The room was already lit up by the daylight and it did not cause my any problems to find my phone, which was the source of the sound. I was way too sleepy to look at the screen, instead I tapped the screen and put it close to my ear.

"I am listening..." I muttered, my voice still tired and filled with exhaustion.

"Listen to me, it is still early, but it is late for me... I haven't slept for a single second..." I heard his voice, and I recognized Brendon instantly. "The journey with me won't be an easy one, I know it better than anyone else. It might even get messy from time to time,  but, whatever happens, I will be there to protect you, I promise."

I rubbed my eyes, while frowning my eyebrows. "Brendon, what are you talking about?" I did not understand the meaning behind this conversation.

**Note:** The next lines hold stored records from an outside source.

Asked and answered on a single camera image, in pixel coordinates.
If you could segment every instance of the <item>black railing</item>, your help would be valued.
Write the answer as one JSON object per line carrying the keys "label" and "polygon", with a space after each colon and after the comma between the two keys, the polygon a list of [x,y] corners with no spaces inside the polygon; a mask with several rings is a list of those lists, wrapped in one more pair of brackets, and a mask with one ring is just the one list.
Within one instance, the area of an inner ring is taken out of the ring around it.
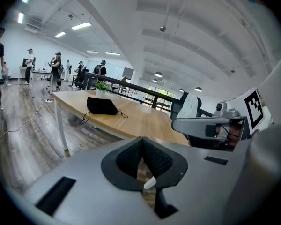
{"label": "black railing", "polygon": [[[149,90],[149,89],[145,89],[143,87],[140,87],[138,85],[135,85],[135,84],[131,84],[131,83],[126,83],[126,82],[123,82],[121,80],[118,80],[118,79],[114,79],[114,78],[111,78],[111,77],[106,77],[106,76],[102,76],[102,75],[98,75],[98,74],[94,74],[94,73],[89,73],[89,72],[85,72],[85,76],[84,76],[84,81],[83,81],[83,87],[82,89],[83,90],[90,90],[90,88],[92,87],[95,87],[95,83],[92,83],[92,81],[94,79],[98,79],[98,80],[102,80],[102,81],[105,81],[105,82],[110,82],[111,83],[111,89],[109,90],[109,92],[111,93],[114,93],[114,94],[118,94],[122,97],[127,97],[127,98],[130,98],[132,100],[135,100],[135,101],[138,101],[140,103],[144,103],[144,104],[148,104],[150,105],[152,108],[156,108],[157,105],[161,105],[161,106],[165,106],[165,107],[170,107],[169,105],[166,105],[165,103],[159,103],[157,102],[158,98],[161,98],[161,99],[164,99],[165,101],[169,101],[169,102],[173,102],[174,101],[174,98],[173,97],[169,97],[169,96],[166,96],[162,93],[159,93],[159,92],[155,92],[155,91],[152,91],[152,90]],[[122,90],[118,90],[118,92],[116,91],[113,91],[112,90],[112,87],[113,85],[120,85],[121,88],[128,88],[127,90],[127,94],[124,94],[124,93],[121,93]],[[144,92],[146,94],[149,94],[149,95],[152,95],[154,96],[152,99],[145,99],[145,101],[143,100],[139,100],[137,98],[134,98],[134,97],[130,97],[129,94],[132,94],[133,95],[133,90],[135,91],[134,94],[137,94],[138,91],[140,92]],[[166,109],[166,108],[161,108],[162,110],[166,110],[168,112],[171,112],[171,110],[169,109]],[[206,112],[202,109],[200,109],[201,113],[207,117],[211,117],[212,114],[209,113],[209,112]]]}

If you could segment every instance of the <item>black mesh pad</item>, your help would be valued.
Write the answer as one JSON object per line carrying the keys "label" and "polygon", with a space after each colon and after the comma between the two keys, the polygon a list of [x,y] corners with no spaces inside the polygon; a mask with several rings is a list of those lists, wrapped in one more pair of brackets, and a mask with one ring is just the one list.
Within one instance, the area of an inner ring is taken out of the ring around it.
{"label": "black mesh pad", "polygon": [[156,179],[156,188],[167,188],[179,183],[187,171],[187,161],[180,154],[148,138],[137,138],[108,153],[101,162],[107,180],[122,190],[142,190],[137,181],[141,158]]}

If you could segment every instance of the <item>potted plant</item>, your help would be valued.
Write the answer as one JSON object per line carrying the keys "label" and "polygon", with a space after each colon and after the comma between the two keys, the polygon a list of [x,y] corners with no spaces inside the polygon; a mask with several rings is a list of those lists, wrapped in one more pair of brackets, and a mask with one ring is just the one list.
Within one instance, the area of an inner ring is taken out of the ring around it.
{"label": "potted plant", "polygon": [[97,87],[97,98],[104,98],[105,91],[108,90],[108,86],[104,82],[100,81],[96,84]]}

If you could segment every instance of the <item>computer monitor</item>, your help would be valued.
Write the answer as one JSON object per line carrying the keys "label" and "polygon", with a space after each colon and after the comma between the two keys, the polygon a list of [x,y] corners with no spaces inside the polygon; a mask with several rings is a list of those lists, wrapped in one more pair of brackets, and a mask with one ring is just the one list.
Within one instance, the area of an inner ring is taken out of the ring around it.
{"label": "computer monitor", "polygon": [[27,60],[28,60],[27,58],[23,58],[22,67],[24,67],[24,68],[27,67],[27,66],[26,66],[26,63],[25,63]]}

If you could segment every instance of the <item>black pouch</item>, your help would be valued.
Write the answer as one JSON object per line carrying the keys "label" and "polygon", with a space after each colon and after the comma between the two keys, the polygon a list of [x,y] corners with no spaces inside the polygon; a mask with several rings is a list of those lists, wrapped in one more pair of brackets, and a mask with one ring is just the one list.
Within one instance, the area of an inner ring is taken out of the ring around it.
{"label": "black pouch", "polygon": [[92,114],[116,115],[118,113],[117,108],[109,99],[88,97],[86,105]]}

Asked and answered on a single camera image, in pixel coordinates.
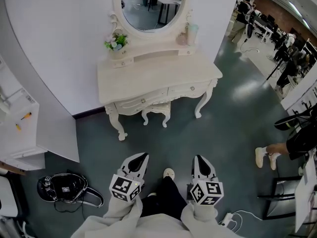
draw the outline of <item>white stool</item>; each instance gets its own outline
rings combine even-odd
[[[157,104],[157,105],[151,105],[146,107],[142,110],[142,117],[144,119],[143,125],[147,125],[149,122],[149,119],[147,117],[147,113],[153,112],[153,113],[162,113],[165,115],[165,119],[163,121],[163,127],[166,128],[167,121],[170,119],[170,102],[163,103],[163,104]]]

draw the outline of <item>oval mirror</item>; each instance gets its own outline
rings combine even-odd
[[[155,32],[170,23],[182,0],[121,0],[126,20],[143,32]]]

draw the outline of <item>mirror frame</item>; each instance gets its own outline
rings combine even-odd
[[[123,14],[123,10],[121,8],[121,0],[113,0],[114,12],[112,12],[110,16],[115,15],[117,17],[117,21],[119,21],[122,28],[125,29],[131,35],[134,35],[142,39],[160,38],[177,30],[179,24],[181,24],[184,21],[187,21],[187,15],[189,11],[188,3],[189,0],[182,0],[182,4],[174,18],[166,26],[158,28],[154,32],[144,32],[134,28],[128,22],[128,20],[125,18]]]

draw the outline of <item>curved table leg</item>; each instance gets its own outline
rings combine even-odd
[[[144,119],[144,123],[143,123],[143,125],[148,125],[148,123],[149,123],[149,119],[148,119],[148,117],[147,117],[147,111],[145,111],[145,110],[142,110],[142,117],[143,117],[143,119]]]
[[[111,125],[119,132],[119,140],[123,141],[128,134],[124,132],[124,129],[119,122],[119,114],[114,103],[106,105],[105,109],[107,115],[109,115]]]
[[[217,85],[218,79],[213,79],[206,91],[206,93],[204,93],[202,99],[199,101],[198,105],[195,108],[195,116],[196,118],[200,118],[202,117],[202,114],[200,113],[200,109],[202,109],[202,107],[204,105],[206,105],[206,103],[210,100],[211,96],[212,96],[212,91],[213,88]]]
[[[170,113],[164,113],[164,115],[165,115],[165,119],[163,121],[163,127],[166,128],[167,127],[166,123],[170,120]]]

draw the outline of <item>white sock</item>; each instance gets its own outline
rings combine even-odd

"Ruby, I just like you." He spoke quietly on the other side of the phone, "I wish to get to know you better."

I was fully awake now and my heart was racing as I listened to his confession. I found myself smiling like an idiot, but I was unable to respond... I couldn't find the right words.

"Can I see you anytime soon?" Brendon spoke again and I started nodding my head quickly, not realizing that he was unable to see that.

"Ruby?"

"Y-yes..." I finally breathed out, happy that I was able to speak again.

I heard him chuckle on the other side of the phone and I could picture his facial expression, which would appear on his face, when he was amused by someone.

"Good... I am glad that we had this conversation."

"Me too..." I replied, thought my voice was slightly shaking.

"Okay. Goodbye, Ruby."

"Goodbye, Mr. Urie."

He hung up, but I squeezed my eyes shut, feeling stupid and irrational. He had just told me that he wanted to get to know me better, but I called him Mr. Urie.... Good job, Ruby, you rock... stupid, stupid, stupid girl.